Reproduce the records exactly. Leave the pictures out.

★ ★ ★

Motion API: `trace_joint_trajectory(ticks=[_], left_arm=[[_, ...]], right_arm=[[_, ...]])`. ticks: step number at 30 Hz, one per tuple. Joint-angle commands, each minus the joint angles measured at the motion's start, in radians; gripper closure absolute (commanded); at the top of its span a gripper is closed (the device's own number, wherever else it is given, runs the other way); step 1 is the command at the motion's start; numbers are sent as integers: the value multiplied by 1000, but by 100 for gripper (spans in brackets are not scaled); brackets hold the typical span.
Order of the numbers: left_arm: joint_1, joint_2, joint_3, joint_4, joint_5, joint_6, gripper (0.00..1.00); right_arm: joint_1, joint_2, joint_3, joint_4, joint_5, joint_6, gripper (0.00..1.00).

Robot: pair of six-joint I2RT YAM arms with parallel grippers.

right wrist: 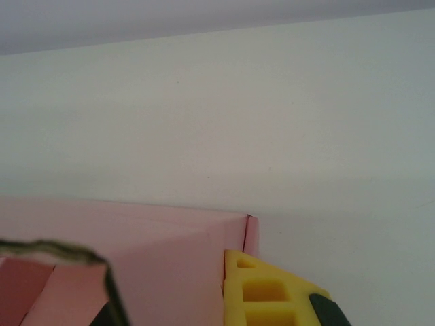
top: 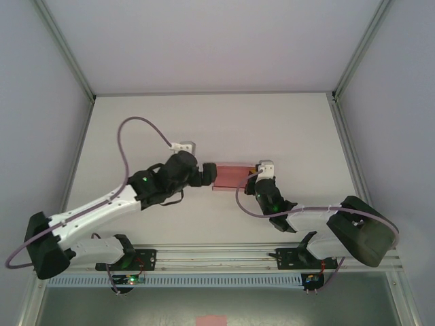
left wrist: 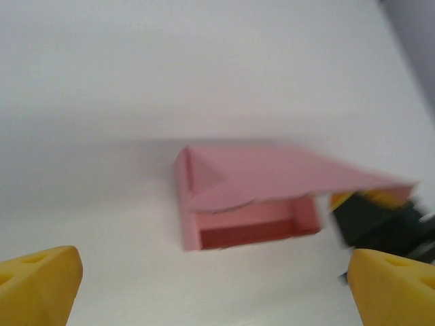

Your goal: Assemble paper box

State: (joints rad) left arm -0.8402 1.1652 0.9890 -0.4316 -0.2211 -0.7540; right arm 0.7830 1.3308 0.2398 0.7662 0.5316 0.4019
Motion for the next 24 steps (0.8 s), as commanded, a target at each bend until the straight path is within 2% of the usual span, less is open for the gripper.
trace_joint_trajectory(ticks=[1,4,9,15,18,20,24], left_arm=[[94,38,46,-68,33,-111,0],[164,146,62,-14,176,-156,0],[209,324,65,132,340,-184,0],[221,513,74,266,466,-238,0],[221,573,79,288,513,-238,9],[221,592,67,283,504,-234,15],[222,608,23,285,471,-226,29]], right_arm=[[25,46,-29,-151,-26,-41,100],[31,57,-26,-154,-19,-49,100],[37,91,-11,-145,-46,-74,100],[45,112,-2,-153,-58,-95,100],[47,112,2,-165,-65,-98,100],[47,93,7,-188,-100,-110,91],[47,-7,32,-320,-235,-105,59]])
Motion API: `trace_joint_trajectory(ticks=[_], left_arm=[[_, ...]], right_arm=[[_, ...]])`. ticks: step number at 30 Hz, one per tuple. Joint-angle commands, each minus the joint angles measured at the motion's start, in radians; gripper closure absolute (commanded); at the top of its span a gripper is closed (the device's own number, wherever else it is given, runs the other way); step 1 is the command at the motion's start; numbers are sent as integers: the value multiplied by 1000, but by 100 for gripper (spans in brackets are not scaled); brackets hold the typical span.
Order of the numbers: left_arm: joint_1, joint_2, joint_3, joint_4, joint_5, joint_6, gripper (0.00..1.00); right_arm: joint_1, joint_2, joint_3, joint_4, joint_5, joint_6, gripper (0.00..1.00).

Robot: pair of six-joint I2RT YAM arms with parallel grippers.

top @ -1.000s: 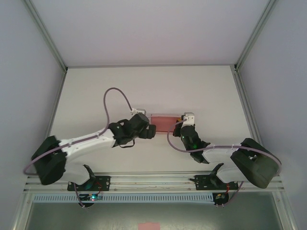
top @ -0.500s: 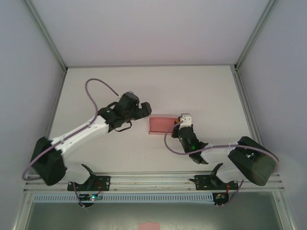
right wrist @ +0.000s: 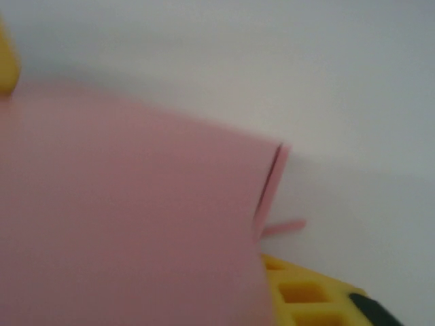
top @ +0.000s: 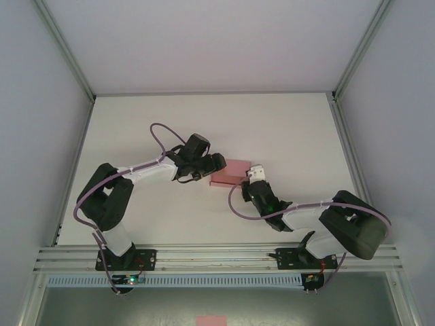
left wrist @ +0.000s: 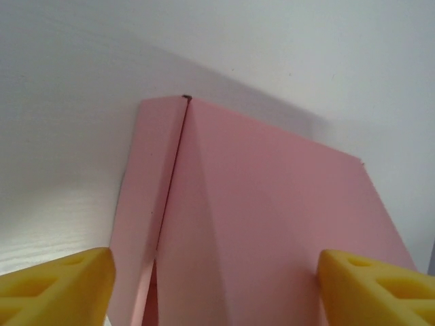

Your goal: Assemble paper box

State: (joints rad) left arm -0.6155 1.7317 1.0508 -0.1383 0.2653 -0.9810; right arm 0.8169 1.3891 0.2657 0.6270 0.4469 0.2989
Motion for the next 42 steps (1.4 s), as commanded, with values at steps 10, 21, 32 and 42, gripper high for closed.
trace_joint_trajectory(ticks=[10,21,32,42], left_arm=[[-2,52,-86,-42,-103,40,38],[-2,110,-90,20,-17,54,43],[-3,124,-96,22,-33,59,43],[-2,117,-125,-18,-55,115,47]], right_arm=[[16,-595,-3,-592,-366,9,2],[-245,-532,181,-654,-399,212,2],[-392,47,369,-529,-668,204,14],[-463,261,277,-400,-749,276,53]])
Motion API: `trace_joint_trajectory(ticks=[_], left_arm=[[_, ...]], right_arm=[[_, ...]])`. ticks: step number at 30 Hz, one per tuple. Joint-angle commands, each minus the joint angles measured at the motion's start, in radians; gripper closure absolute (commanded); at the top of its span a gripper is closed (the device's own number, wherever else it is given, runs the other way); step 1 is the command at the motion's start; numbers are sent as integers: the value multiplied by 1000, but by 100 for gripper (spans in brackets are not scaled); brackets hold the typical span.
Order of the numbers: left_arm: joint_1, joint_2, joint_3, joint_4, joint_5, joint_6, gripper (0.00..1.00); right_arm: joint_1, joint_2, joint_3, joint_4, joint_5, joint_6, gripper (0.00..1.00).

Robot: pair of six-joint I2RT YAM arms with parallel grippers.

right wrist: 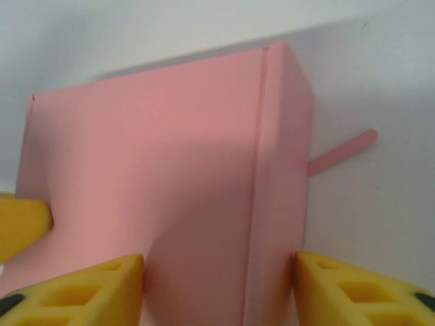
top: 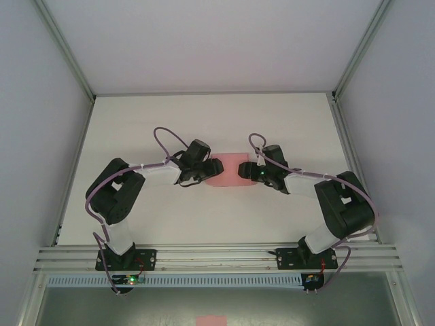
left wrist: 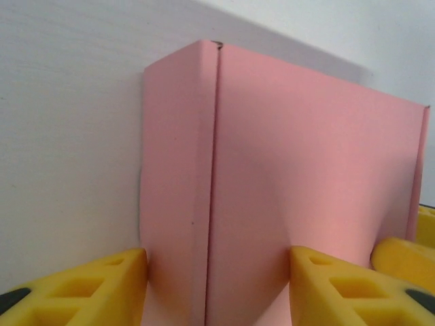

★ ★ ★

* _Solution below_
Motion API: `trace_joint_trajectory(ticks=[_], left_arm=[[_, ...]], right_arm=[[_, ...]])`. ticks: step number at 30 Hz, one per tuple. Joint-angle commands, each minus the joint angles measured at the motion's start, in radians; gripper closure absolute (commanded); at the top of its span a gripper is closed (the device's own number, wherever else it is given, runs the other way); step 1 is the command at the motion's start; numbers are sent as integers: the value multiplied by 1000, but by 100 for gripper (spans in brackets are not scaled); brackets hold the typical span.
Order of the numbers: left_arm: joint_1, joint_2, joint_3, joint_4, joint_5, joint_6, gripper (0.00..1.00); right_arm: joint_1, joint_2, joint_3, joint_4, joint_5, joint_6, gripper (0.00..1.00).

Robot: pair of six-joint I2RT YAM arms with parallel grippers.

right wrist: 
top: 
left wrist: 

Your goal: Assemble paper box

State: (joints rad) left arm -0.8402 1.1652 0.9890 -0.4316 -0.2211 -0.7540; right arm 0.7830 1.3308 0.2398 0.7662 0.5316 0.4019
Motion for the next 24 steps (0.8 s), as commanded, a target at each bend until the straight path is within 2% of the usual span, less is open for the gripper.
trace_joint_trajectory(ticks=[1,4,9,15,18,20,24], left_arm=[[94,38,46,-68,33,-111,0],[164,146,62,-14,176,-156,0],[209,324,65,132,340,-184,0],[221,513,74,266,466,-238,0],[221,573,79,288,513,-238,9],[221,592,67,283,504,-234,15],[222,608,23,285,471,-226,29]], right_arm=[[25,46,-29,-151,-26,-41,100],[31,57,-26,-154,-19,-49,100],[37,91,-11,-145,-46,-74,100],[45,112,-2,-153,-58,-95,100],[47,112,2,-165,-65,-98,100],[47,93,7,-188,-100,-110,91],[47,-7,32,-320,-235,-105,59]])
Motion API: `trace_joint_trajectory(ticks=[_], left_arm=[[_, ...]], right_arm=[[_, ...]])`. ticks: step number at 30 Hz, one per tuple. Joint-angle commands, each minus the joint angles measured at the motion's start, in radians; gripper closure absolute (commanded); at the top of its span a gripper is closed (the device's own number, wherever else it is given, runs the other way); step 1 is the command at the motion's start; numbers are sent as integers: the value multiplied by 1000, but by 100 for gripper (spans in brackets are not scaled); brackets hold the typical span.
Order of the numbers: left_arm: joint_1, joint_2, joint_3, joint_4, joint_5, joint_6, gripper (0.00..1.00); right_arm: joint_1, joint_2, joint_3, joint_4, joint_5, joint_6, gripper (0.00..1.00).

Robot: pair of six-joint I2RT YAM arms with parallel grippers.

top @ -1.000s: 
top @ -0.500s: 
right wrist @ +0.000s: 
top @ +0.000s: 
left wrist @ +0.000s: 

Your goal: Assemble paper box

State: (joints rad) left arm -0.6155 1.7317 1.0508 -0.1383 0.2653 -0.9810; right arm 0.8169 1.3891 0.2657 0.6270 0.4469 0.2989
Motion for the next 42 steps (1.4 s), as commanded, with values at steps 10, 21, 32 and 42, gripper high for closed.
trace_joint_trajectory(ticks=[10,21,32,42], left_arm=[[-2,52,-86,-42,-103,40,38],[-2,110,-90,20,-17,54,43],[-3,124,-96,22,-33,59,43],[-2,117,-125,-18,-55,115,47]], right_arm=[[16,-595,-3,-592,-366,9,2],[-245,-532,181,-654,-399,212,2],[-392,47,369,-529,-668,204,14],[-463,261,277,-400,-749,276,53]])
Motion API: `trace_joint_trajectory(ticks=[_], left_arm=[[_, ...]], right_arm=[[_, ...]])`. ticks: step number at 30 Hz, one per tuple. Joint-angle commands, each minus the joint angles measured at the motion's start, in radians; gripper closure absolute (commanded); at the top of its span a gripper is closed (the device's own number, wherever else it is given, runs the other way); step 1 is the command at the motion's start; numbers are sent as integers: the value multiplied by 1000, but by 100 for gripper (spans in brackets are not scaled); brackets hold the typical span.
Order of the numbers: left_arm: joint_1, joint_2, joint_3, joint_4, joint_5, joint_6, gripper (0.00..1.00); right_arm: joint_1, joint_2, joint_3, joint_4, joint_5, joint_6, gripper (0.00..1.00).

Robot: pair of six-joint I2RT YAM arms with parallel grippers.

right wrist: 
top: 
left wrist: 

The requested output is complete.